#### [Task item]
Beneath this task are records; count how many lines include the string "camera" and answer with that number alone.

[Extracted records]
====
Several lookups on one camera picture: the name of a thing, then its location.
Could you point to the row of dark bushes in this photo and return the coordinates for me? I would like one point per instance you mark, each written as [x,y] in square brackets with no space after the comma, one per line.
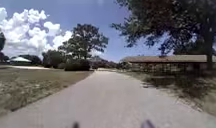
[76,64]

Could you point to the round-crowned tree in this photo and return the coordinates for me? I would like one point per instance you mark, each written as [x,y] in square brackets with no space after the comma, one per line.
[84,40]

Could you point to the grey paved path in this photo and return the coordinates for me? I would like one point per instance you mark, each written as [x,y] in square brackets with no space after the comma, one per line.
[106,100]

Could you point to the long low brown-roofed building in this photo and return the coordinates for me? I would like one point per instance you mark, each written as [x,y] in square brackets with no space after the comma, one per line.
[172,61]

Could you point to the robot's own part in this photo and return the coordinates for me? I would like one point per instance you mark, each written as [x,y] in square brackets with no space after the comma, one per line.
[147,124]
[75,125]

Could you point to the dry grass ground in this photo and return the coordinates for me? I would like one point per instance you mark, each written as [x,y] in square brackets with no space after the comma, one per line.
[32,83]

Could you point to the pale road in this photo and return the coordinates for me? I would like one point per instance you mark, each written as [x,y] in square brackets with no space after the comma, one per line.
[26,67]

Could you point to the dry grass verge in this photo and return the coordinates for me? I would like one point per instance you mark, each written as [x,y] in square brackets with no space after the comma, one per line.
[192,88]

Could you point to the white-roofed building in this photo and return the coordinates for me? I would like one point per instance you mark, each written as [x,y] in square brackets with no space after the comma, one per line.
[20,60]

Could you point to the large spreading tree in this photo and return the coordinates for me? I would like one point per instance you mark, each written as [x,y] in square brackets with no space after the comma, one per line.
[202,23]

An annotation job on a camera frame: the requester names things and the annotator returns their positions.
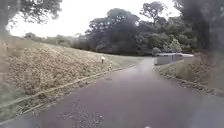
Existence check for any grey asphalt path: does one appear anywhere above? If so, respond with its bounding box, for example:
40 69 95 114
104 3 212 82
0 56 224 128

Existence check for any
====
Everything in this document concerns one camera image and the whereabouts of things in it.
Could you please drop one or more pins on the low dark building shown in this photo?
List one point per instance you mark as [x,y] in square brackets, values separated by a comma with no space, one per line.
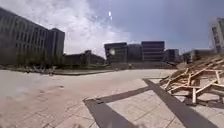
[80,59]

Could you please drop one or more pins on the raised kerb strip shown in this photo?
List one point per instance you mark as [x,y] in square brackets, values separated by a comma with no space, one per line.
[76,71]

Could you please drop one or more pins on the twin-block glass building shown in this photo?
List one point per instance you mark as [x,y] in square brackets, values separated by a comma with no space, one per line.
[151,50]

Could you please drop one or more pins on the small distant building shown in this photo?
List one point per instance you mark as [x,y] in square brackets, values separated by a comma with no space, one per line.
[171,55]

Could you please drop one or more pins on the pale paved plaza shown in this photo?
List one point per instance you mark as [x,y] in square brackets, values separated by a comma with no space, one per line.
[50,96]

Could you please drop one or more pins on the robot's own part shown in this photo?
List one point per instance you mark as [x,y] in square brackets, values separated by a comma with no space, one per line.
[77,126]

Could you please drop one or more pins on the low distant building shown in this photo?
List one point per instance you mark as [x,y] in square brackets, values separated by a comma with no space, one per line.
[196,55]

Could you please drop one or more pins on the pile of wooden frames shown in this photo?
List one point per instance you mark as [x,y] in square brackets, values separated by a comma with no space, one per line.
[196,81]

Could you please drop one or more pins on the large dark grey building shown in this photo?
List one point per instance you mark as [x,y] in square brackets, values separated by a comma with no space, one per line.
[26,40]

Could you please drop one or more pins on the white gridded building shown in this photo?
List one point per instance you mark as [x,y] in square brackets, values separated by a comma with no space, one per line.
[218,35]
====
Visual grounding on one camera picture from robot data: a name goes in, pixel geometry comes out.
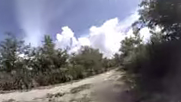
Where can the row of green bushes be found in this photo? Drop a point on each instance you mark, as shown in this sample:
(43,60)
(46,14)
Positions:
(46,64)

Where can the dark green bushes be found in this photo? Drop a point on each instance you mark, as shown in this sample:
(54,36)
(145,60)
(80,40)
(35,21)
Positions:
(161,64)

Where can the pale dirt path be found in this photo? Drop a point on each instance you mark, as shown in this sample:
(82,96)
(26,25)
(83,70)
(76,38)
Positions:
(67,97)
====
#### [Solution]
4